Pitting the cats against the birds is the recommended setup for a two-player game, and it makes for a fascinating face-off. On the one side, you have the familiar cats, seeking to gain territory and resources as they amass forces and creep across the map securing territory. On the other you have the birds, gathering speed and strength with each passing turn like some demented clockwork toy before crashing and starting over. The bird player must carefully plan his decree to make it achievable for as long as possible, while the cats balance their need for consolidation against the desire to mess up that decree by ensuring the birds can’t take the necessary actions.
The other two factions are even more peculiar. The Woodland Alliance is essentially an underground guerilla army made up of the disaffected critter peasantry. They can sacrifice cards to buy sympathy in a clearing which can, later, blossom into a revolt, destroying enemy forces there and adding the Alliance’s own troops from their limited pool. Once established, incursions by other players into Alliance territory cause outrage, bolstering their cause despite the military setbacks.
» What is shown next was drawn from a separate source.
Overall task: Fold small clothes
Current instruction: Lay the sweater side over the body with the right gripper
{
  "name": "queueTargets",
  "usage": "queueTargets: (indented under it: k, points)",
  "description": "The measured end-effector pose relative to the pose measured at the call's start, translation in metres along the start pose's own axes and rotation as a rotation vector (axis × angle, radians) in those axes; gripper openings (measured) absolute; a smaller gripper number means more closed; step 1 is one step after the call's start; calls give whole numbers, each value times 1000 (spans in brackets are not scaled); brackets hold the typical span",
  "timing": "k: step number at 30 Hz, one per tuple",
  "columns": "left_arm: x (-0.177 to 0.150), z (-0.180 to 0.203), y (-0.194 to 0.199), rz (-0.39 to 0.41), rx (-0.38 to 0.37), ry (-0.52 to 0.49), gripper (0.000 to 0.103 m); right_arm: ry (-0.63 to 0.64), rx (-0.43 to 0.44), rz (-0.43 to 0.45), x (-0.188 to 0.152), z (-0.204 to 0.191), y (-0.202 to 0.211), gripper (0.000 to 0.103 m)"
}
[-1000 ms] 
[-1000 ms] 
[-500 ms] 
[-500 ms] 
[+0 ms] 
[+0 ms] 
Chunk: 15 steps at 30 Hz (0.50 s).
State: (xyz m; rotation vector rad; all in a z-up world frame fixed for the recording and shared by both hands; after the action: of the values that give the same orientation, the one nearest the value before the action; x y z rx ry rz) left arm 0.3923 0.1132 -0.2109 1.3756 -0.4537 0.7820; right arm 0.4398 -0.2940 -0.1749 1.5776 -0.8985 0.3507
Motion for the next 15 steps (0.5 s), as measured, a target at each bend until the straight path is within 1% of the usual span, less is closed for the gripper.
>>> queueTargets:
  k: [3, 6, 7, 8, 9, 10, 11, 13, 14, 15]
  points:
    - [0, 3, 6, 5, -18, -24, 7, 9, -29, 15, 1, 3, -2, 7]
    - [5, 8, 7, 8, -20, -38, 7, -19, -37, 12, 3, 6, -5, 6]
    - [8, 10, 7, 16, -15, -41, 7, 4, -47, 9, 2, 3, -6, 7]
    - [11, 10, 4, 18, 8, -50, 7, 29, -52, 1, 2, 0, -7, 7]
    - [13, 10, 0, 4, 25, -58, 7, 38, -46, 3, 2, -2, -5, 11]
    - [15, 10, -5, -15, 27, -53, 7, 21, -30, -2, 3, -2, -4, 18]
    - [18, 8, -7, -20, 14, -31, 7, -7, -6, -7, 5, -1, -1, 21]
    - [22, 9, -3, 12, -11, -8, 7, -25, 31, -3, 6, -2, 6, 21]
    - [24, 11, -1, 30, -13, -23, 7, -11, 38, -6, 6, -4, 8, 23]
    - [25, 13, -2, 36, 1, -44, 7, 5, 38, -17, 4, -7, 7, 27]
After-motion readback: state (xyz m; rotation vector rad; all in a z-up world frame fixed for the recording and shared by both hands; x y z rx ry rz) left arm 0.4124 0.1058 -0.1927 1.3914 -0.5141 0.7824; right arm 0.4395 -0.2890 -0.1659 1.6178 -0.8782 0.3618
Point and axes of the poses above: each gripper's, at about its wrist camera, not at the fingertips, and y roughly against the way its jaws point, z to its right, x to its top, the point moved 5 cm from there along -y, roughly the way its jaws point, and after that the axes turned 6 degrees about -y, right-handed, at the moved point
It’s the dilemma faced by all powers struggling with insurgencies in microcosm, and it brings engrossing new dimensions to the strategy to see it portrayed in a relatively accessible manner alongside the clash of more regular forces.
Our final faction is the Vagabond, a lone piece that plays more like a role-playing character, accumulating gear to build actions, than any kind of military force. They have the most complex rules and the most fluid palette of point-scoring. They can prosper by exploring old ruins and completing quests then, later in the game, will become friends or enemies with other factions in the game, scoring additional points by trading or attacking them respectively. Playing the Vagabond is a careful balancing act of predicting how the game will ebb and flow so you can support and annoy the right people while leaving yourself space to pursue individual goals.
Root really shines with all four players. The military clashes between the birds and cats set the stage, while the Woodland Alliance and the Vagabond hide behind the curtain, trying to furtively pull together points. This dynamic feels very unusual, with the two armies fighting in a zero-sum game of tearing strips off each other while always looking over their shoulder lest they outrage alliance supporters or earn the enmity of the Vagabond. The result is a game that feels like a war board game, but one where the negotiation over alliances takes a back seat, letting mechanical strategy shine through without reducing player interaction.
Getting to the point where you can fully enjoy the game, however, takes some effort. Learning one faction is fine, but you really need to know the rules for all the factions to plan your strategy well. To properly grasp things you ideally need to play all the factions, more than once, so you can understand the problems from the inside. And while the asymmetry in Root is fascinating it can also lead to some unfortunate games in which each faction feels like it’s doing its own thing, and a leader can coast to victory without the other players being able to do much about it.
Where to Buy
Verdict
Root works because it is at once familiar and novel: a wargame with a cutesy theme disguising a highly asymmetric strategy affair. It’s a dichotomy that bears some really quite bizarre fruit, with some players claiming it represents various sociological theories of power and oppression. Whether you want to get quite that deep into its verdant glades is up to you: many will find its long learning curve too off-putting to even get close. But the fact that some players can, and do, think about the game in such detail stands as a testament to just how compellingly unusual and exciting Root can be.